* _Exercise goal_:
For the data below, restate word for word only the lines from the line containing "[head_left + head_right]" through the line containing "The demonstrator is", both ends included.

* _Source data_:
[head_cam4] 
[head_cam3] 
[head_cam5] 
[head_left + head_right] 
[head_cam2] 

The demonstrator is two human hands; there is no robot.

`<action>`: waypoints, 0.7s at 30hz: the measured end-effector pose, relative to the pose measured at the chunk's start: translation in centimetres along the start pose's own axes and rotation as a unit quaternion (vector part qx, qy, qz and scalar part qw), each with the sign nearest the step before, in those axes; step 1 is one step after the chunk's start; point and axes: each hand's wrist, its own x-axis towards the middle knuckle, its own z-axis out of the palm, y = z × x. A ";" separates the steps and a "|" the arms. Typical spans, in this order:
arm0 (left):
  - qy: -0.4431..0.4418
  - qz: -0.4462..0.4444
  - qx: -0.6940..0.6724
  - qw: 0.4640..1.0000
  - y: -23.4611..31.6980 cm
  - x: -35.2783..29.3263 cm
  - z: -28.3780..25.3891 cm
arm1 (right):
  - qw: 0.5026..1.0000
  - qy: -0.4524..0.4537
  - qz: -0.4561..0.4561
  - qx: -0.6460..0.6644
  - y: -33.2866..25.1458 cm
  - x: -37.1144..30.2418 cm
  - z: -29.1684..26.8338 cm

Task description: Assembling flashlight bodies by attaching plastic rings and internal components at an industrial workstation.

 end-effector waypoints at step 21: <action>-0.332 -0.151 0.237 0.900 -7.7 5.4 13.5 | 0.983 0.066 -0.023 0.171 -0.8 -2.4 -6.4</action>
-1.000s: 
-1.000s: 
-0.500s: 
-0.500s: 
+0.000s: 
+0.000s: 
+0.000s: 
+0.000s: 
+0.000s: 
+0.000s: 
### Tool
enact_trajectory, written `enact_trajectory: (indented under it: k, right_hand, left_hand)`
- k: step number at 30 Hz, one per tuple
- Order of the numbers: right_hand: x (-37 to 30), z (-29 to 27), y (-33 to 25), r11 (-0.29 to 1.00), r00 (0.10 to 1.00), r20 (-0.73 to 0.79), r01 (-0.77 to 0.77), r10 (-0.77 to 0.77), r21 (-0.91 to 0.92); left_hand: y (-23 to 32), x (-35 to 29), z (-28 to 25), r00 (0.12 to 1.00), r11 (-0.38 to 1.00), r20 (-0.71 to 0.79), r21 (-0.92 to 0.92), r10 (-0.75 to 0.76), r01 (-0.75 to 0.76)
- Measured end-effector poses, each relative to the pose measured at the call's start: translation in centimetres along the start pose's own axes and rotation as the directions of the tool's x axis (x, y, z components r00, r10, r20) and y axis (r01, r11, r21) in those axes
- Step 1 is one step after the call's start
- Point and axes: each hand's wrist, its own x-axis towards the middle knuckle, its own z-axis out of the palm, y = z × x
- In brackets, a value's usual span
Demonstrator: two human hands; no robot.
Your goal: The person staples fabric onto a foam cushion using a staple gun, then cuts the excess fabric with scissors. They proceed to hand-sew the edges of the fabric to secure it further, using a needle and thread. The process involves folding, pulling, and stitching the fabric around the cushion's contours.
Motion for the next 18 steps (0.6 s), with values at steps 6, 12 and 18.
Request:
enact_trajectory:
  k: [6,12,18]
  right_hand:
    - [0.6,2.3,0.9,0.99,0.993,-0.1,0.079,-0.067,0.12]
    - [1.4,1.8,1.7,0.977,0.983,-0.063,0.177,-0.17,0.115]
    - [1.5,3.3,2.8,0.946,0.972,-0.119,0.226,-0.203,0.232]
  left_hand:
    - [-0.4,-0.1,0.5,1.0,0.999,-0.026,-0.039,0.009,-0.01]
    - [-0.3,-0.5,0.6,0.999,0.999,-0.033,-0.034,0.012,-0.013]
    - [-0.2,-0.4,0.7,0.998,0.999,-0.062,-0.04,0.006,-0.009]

* _Response to the exercise_:
[head_left + head_right] 
[head_cam2] 

The demonstrator is two human hands; there is no robot.

Work on this exercise has been finished.